Project background

This document encapsulates my work in the University of Illinois Chicago department of Mathematics, Statistics, and Computer Science’s Spring 2025 Directed Reading Program (DRP). I presented a version of this material in a short talk at the conclusion of the semester. I was mentored by Jennifer Vaccaro, and am deeply grateful for her continued support and mentorship in this program! This DRP was co-organized by Yijia Chen, Nick Christo, Clay Mizgerd, and Michael Gintz.

Slides from my presentation

DRP website

Abstract

Graph Convolutional Networks (GCNs) are a scalable and efficient machine learning approach to semi-supervised learning on graph structured data. GCNs are used to classify graphs based on their features by aggregating information across adjacent nodes according to learnable parameters. They are a powerful tool which extends the concept of convolution on grid structured data (i.e. image processing contexts) to graph structured data. This finds applications in tasks including functional brain connectivity analysis, node classification, molecular property prediction, and link prediction.

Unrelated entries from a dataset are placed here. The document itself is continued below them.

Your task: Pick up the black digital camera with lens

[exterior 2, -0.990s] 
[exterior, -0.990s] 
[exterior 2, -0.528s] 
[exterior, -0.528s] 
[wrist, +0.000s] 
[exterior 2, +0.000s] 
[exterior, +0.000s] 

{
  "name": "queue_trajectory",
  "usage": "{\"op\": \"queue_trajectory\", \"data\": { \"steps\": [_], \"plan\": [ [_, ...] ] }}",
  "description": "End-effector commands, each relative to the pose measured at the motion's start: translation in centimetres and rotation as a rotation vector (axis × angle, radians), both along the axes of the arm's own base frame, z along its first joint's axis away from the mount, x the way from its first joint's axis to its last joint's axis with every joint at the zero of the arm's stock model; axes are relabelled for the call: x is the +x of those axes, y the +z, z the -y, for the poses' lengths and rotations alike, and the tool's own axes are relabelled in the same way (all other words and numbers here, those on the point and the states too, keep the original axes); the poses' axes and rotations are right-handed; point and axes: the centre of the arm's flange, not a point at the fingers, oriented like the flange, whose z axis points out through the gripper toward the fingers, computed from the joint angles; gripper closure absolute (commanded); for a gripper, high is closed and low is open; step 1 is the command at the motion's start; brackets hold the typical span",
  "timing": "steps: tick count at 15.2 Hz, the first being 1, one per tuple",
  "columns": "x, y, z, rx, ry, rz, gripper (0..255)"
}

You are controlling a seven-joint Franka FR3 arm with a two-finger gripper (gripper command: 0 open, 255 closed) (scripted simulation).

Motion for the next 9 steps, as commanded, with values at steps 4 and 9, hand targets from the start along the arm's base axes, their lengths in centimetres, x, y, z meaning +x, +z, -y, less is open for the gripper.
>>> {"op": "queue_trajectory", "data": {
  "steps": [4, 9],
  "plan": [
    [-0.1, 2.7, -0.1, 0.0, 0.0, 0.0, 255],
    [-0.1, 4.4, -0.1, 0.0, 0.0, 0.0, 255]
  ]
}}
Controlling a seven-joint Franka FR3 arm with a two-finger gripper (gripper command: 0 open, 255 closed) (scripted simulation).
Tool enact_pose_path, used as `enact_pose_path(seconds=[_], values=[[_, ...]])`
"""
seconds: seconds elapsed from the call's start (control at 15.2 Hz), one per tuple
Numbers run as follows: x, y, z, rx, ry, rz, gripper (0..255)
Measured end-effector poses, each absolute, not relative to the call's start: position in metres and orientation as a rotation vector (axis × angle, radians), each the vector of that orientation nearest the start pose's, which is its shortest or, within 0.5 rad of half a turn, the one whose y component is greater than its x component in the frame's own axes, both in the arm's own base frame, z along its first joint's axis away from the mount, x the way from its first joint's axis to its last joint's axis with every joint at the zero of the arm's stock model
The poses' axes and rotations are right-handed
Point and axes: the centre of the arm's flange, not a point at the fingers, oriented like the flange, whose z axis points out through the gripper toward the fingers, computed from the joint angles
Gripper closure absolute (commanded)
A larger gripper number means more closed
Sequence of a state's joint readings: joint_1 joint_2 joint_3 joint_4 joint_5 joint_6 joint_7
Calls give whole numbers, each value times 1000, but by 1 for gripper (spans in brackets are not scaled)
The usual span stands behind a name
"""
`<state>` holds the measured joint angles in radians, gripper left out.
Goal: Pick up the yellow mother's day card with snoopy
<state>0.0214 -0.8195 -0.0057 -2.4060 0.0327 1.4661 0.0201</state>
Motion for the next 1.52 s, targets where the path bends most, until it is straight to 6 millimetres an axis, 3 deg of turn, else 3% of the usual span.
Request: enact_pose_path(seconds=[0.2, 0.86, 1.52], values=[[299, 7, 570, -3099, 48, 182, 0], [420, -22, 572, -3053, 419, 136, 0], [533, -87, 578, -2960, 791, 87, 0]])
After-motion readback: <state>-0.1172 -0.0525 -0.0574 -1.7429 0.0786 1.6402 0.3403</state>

Introduced by Thomas Kipf and Max Welling in their 2016 paper Semi-Supervised Classification with Graph Convolutional Networks, the architecture emerges from a localized first-order approximation of spectral graph convolutions. This model learns hidden layer representations that encode information about local graph structutre and node features, enabling the model to learn complex features of the graph, and in turn the various abilities of GCNs.

Primary Texts

Graph Representation Learning - William L. Hamilton (2020)

Semi-Supervised Classification with Graph Convolutional Networks - Kipf & Welling (2016)

CNNs and Image Convolution

I will start with a slightly simpler type of model: the Convolutional Neural Network (CNN). Traditional CNNs operate over grid structured data such as image pixel matrices, and learn hidden layer representations that encode features of the input grid and enable the model’s application in various tasks. These types of model have found widespread use in computer vision, though they have uses in any setting where the data can be structured as a euclidean grid.

Convolution of images

Every image is a grid of nicely aranged pixels which each have some value $x_{i}$ associated with them. In the case of greyscale images, this is a single value between 0 and 1. In color images, $x_{i} = <r,g,b>$ is a vector encoding the red, green, and blue values.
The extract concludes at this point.